I read this book called "How Luxury Lost its Lustre" by Dana Thomas a journalist who has covered style and the luxury business for The Washington Post, Newsweek and The New York Times Magazine . It’s about how luxury is not what it used to be centuries ago and how your luxury goods are made at the same place where their fake counter parts are made too.
Centuries ago, luxury is for royalty and aristocrats. Everything is custom-made according to their wishes and only the best materials were used. It was during these times that some of today’s leading luxury goods labels had their humble beginnings. It was the time of true luxury, not mass production.
Today, the Queen of England may own a custom-made Louis Vuitton Trunk, but hey, you own a Speedy 30 monogram. They’re not quite the same thing, but they’re from the same brand so you and the Her Majesty are pretty much of the same ilk, right…? Uhuh… . [This idea that they can afford "luxury" products sometimes get into people’s heads and make them act all haughty and what not.]
Luxury goods then were custom-made. Had Marie Antoinette been living today, she would have died on the spot had she seen a gown that look like hers. Luxury brands used to be family-owned, meaning the designer/artisan and his family run the business.
Luxury brands
Today luxury brands are owned by conglomerates who are all about profits. To obtain profits, they resort to various marketing strategies, (an awful lot of) advertising, mass-production and out-sourcing.

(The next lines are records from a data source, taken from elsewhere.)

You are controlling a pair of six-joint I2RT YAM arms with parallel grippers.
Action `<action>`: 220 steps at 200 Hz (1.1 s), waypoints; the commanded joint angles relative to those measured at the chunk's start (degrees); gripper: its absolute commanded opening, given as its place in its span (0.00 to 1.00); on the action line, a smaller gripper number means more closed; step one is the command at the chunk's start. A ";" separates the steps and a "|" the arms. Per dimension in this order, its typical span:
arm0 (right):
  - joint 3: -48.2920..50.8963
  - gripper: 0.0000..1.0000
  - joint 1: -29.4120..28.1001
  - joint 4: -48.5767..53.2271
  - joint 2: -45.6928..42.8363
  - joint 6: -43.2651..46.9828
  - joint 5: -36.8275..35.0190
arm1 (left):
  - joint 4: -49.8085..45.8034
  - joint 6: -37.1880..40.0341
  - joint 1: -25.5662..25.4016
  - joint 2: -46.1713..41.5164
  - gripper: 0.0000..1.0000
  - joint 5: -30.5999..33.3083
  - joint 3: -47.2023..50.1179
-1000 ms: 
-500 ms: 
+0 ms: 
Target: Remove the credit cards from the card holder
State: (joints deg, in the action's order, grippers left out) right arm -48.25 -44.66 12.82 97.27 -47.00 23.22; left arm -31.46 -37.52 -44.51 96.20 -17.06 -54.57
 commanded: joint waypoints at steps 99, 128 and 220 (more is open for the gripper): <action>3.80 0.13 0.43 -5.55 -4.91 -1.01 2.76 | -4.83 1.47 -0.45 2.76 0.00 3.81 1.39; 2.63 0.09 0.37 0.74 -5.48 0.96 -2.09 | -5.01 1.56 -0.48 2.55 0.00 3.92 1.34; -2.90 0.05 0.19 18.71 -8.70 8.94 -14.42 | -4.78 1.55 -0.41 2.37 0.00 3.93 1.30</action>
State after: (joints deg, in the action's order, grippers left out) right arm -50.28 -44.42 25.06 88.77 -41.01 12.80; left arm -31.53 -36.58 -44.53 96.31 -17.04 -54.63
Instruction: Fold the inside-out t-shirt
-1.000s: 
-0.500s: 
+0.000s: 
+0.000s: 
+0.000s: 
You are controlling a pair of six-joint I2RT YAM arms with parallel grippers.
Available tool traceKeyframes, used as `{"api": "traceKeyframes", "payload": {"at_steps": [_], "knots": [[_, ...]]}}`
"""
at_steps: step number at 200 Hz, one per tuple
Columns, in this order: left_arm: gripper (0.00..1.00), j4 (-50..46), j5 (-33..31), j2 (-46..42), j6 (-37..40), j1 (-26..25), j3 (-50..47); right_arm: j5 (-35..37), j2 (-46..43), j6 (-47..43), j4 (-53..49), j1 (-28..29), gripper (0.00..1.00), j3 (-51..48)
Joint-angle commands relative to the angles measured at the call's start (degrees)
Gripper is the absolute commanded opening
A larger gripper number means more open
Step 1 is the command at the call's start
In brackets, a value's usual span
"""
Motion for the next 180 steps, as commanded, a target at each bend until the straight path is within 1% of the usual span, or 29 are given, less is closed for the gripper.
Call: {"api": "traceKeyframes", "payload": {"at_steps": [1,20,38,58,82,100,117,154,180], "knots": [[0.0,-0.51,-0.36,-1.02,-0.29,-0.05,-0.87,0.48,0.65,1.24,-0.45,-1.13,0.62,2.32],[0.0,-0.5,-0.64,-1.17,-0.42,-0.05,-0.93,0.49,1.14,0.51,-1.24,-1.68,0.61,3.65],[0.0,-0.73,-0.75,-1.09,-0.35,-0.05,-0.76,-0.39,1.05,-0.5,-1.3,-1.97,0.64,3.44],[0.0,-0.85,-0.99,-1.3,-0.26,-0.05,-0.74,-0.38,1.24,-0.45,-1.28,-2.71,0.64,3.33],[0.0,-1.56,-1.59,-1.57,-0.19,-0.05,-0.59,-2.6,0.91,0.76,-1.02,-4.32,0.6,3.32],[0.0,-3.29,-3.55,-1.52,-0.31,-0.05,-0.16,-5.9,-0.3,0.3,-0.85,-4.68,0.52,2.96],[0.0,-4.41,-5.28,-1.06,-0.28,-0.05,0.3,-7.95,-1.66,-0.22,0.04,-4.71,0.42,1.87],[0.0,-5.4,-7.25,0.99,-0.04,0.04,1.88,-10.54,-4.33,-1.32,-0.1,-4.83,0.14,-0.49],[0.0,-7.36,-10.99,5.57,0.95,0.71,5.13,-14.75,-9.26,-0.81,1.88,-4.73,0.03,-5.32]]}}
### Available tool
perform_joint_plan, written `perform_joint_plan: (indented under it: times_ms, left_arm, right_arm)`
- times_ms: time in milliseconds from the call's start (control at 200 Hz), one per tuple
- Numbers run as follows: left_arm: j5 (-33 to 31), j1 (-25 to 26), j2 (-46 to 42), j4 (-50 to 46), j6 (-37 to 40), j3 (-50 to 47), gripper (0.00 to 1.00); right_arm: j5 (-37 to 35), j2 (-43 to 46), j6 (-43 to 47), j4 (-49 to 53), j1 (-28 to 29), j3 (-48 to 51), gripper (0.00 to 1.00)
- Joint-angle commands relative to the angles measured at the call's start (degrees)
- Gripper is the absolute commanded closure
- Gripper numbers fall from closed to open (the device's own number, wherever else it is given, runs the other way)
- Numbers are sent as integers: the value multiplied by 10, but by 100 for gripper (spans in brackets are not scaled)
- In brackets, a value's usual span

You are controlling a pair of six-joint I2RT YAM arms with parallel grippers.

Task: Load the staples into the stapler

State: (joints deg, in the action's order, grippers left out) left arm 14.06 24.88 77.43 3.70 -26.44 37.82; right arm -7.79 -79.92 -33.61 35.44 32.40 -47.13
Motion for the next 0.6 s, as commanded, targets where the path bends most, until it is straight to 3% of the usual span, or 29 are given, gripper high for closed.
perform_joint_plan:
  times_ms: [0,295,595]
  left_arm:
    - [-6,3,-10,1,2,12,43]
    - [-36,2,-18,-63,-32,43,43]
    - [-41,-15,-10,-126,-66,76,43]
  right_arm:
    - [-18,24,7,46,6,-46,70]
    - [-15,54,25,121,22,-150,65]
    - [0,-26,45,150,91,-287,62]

Advertising hammers into people’s heads that "you-gotta-have-this" because "it’s what the rich and famous people buy". But actually, everybody has it. Well, maybe not everybody, but it’s not limited to a select few either.
What’s so luxurious about that? Before, luxury goods were created by skilled artisans, using only the best of materials. Thus explain the high-price. Now, luxury goods are made in an assembly line, using not actually cheap materials, but costs were cut somewhere there.
So why the high-price? Nowadays, only Hermés creates its Birkins and Kelleys the olf-fashioned way – by hand. A number of artisans work on different parts of an Hermés handbag by hand. Thus, Hermés churn-out far fewer bags on a given day than any of its competitors. And thus, the year-long wait-lists. Out-sourcing.
Everybody does it. Believe it or not some of your luxury brands have factories in – yes, you guessed it. China. One interesting part in the book is when the author was on a trip to China.
At their hotel, a Chinese woman comes in to the lobby and starts peddling obviously fake items bearing luxury brand names, some of which were even misspelled.
When the author and her husband didn’t choose anything from the fakes, the woman took out a Burberry coat the looked authentic. Hmm… Luxury. Mass-luxury. What is it now, really?